** Work instructions **
Where a line contains "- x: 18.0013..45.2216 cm", start there and write out that line and each one after it, word for word, through the final line of the entries; add nothing else.

** Dataset content **
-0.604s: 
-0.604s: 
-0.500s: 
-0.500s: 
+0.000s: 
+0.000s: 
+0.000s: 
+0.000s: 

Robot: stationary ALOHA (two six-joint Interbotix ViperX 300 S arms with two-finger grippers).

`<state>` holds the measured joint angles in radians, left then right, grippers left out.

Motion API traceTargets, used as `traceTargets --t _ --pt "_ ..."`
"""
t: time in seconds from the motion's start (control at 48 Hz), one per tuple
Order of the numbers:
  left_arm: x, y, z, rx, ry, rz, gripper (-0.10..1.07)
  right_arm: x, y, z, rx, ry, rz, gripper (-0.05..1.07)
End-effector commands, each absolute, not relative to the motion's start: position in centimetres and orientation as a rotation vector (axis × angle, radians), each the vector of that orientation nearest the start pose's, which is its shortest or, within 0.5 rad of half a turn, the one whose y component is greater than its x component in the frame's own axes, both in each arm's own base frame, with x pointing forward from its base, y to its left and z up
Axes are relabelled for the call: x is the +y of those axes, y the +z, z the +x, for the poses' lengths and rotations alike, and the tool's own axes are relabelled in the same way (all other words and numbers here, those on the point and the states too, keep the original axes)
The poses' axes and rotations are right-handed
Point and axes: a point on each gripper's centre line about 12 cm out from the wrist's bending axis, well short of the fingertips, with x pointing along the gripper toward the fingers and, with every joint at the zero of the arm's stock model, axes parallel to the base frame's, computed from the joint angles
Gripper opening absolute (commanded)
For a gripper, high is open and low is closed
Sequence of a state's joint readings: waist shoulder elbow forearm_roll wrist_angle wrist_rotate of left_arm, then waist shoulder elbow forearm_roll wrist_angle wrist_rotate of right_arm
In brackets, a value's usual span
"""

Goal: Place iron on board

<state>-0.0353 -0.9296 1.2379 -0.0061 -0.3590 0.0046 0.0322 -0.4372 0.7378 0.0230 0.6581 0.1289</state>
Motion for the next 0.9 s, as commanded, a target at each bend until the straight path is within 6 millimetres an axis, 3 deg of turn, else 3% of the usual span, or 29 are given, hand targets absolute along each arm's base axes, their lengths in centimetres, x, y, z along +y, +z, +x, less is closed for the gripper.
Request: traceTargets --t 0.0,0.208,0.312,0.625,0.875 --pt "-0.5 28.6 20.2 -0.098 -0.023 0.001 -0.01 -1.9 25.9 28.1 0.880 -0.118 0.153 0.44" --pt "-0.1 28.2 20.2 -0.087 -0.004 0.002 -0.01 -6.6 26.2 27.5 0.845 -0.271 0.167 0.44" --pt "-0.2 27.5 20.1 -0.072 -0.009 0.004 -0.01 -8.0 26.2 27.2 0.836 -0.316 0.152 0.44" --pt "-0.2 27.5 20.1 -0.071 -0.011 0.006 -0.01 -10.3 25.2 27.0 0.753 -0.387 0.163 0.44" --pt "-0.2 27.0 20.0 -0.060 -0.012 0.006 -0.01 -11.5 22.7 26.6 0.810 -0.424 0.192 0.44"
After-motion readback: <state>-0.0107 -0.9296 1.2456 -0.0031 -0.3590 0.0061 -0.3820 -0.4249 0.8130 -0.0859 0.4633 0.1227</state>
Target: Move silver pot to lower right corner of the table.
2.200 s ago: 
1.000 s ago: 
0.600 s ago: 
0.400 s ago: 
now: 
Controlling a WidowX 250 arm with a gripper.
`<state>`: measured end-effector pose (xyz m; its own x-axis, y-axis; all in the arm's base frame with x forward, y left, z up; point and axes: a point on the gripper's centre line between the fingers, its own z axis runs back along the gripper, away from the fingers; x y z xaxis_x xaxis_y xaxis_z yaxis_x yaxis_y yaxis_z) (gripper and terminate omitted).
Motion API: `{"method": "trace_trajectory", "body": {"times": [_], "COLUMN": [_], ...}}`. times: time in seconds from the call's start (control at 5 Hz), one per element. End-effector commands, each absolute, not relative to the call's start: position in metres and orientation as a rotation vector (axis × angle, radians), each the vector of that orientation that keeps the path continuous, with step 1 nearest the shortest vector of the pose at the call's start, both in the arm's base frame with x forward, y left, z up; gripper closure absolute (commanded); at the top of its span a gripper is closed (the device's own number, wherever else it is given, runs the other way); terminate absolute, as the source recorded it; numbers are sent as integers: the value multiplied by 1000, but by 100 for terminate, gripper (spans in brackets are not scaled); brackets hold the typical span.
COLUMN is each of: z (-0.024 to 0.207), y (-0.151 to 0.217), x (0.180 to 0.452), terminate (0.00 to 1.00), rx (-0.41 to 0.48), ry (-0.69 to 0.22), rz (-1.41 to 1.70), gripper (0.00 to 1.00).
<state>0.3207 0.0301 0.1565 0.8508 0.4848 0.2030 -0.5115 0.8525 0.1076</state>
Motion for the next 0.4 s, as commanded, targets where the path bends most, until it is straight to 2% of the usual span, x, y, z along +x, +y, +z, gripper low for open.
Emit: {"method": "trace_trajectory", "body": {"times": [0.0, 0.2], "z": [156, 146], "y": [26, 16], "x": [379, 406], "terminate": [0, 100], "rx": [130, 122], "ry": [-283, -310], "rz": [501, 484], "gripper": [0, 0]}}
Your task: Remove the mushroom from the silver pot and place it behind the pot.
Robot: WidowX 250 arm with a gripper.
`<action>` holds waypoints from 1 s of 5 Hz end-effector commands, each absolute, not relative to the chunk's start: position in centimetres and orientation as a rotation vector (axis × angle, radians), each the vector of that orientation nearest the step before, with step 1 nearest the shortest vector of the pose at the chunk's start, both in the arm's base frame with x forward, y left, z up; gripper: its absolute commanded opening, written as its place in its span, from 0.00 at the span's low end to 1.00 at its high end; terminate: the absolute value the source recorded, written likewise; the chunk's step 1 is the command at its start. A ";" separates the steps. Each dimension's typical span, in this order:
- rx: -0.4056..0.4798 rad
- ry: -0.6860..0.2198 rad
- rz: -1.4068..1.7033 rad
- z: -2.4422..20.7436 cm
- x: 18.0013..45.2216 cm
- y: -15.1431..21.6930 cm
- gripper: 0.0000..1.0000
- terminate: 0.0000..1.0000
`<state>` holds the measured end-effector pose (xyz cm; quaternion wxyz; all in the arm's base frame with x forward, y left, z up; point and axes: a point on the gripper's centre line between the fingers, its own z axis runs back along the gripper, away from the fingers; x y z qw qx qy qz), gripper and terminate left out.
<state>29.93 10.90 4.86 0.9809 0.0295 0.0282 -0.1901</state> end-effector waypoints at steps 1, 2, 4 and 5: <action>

** Answer for the task **
- x: 18.0013..45.2216 cm
- y: -15.1431..21.6930 cm
- gripper: 0.0000..1.0000
- terminate: 0.0000..1.0000
`<state>` holds the measured end-effector pose (xyz cm; quaternion wxyz; all in the arm's base frame with x forward, y left, z up; point and axes: a point on the gripper's centre line between the fingers, its own z axis runs back along the gripper, away from the fingers; x y z qw qx qy qz), gripper and terminate left out.
<state>29.93 10.90 4.86 0.9809 0.0295 0.0282 -0.1901</state> end-effector waypoints at steps 1, 2, 4 and 5: <action>

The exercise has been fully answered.